ボタン位置を決めるオブジェクトを親に設定して、その子要素に任意の形のボタン形状を追加するイメージです。
また、必要に応じて押しても動かない部分の形状をVisualsの子要素として追加します。

ボタンの形状は何でもよいのですが、今回はCylinderとCubeを組み合わせた、以下のような形状のボタンを追加します。

赤い円柱部分が押し込める箇所

以下、具体的な手順です。

  1. ButtonVisualからPokeInteractable「以外」のコンポーネントをすべてremoveします。
  2. ButtonVisual配下にCylinderを追加します。(ButtonVisualの右クリックメニュー「3D Object > Cylinder)
  3. Visuals配下にCubeを追加します。(ButtonVisualの右クリックメニュー「3D Object > Cylinder)

ボタンの見栄えを調整

追加したCylinderやCubeの位置・回転・スケールを調整して見栄えを整えていきます。

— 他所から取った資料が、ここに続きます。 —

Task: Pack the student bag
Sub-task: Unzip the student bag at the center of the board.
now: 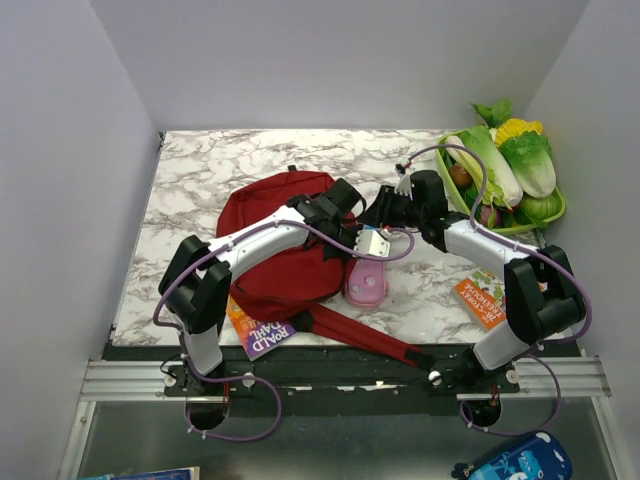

Cylinder: 90度回転させて長さと位置を適当に調節する。

Cube: 押し込んだときにCylinderがCubeに埋没してしまわないように位置を調節する。

ボタンの当たり判定を調整

ボタンの押し込み部分の形が円になったのでObjectButton/Model/BoxProximityField(四角形の当たり判定)をCircleProximityFieldに差し替えます。

  1. Model配下のBoxProximityFieldを削除する。
  2. Model配下にGameObjectを追加してCircleProximityFieldにリネームする。
  3. CircleProximityFieldにCircleProximityFieldのスクリプトをアタッチする。
  4. CircleProximityFieldのTransformに自分自身(CircleProximityField)、Radiusに0.5を設定する。
  5. ObjectButtonのPokeInteractableコンポーネントのProximityFieldにCircleProximityFieldを設定する。

動作確認

参考サイト

公式:Oculusスタートガイド(Unity)
Get Started with Oculus in Unity | Oculus Developers

公式:入力データの概要
※サンプルシーンのInteractionRigOVR~prefab配下のコンポーネント群が何をやっているのか、ざっくり理解するための最適なドキュメントだと思います。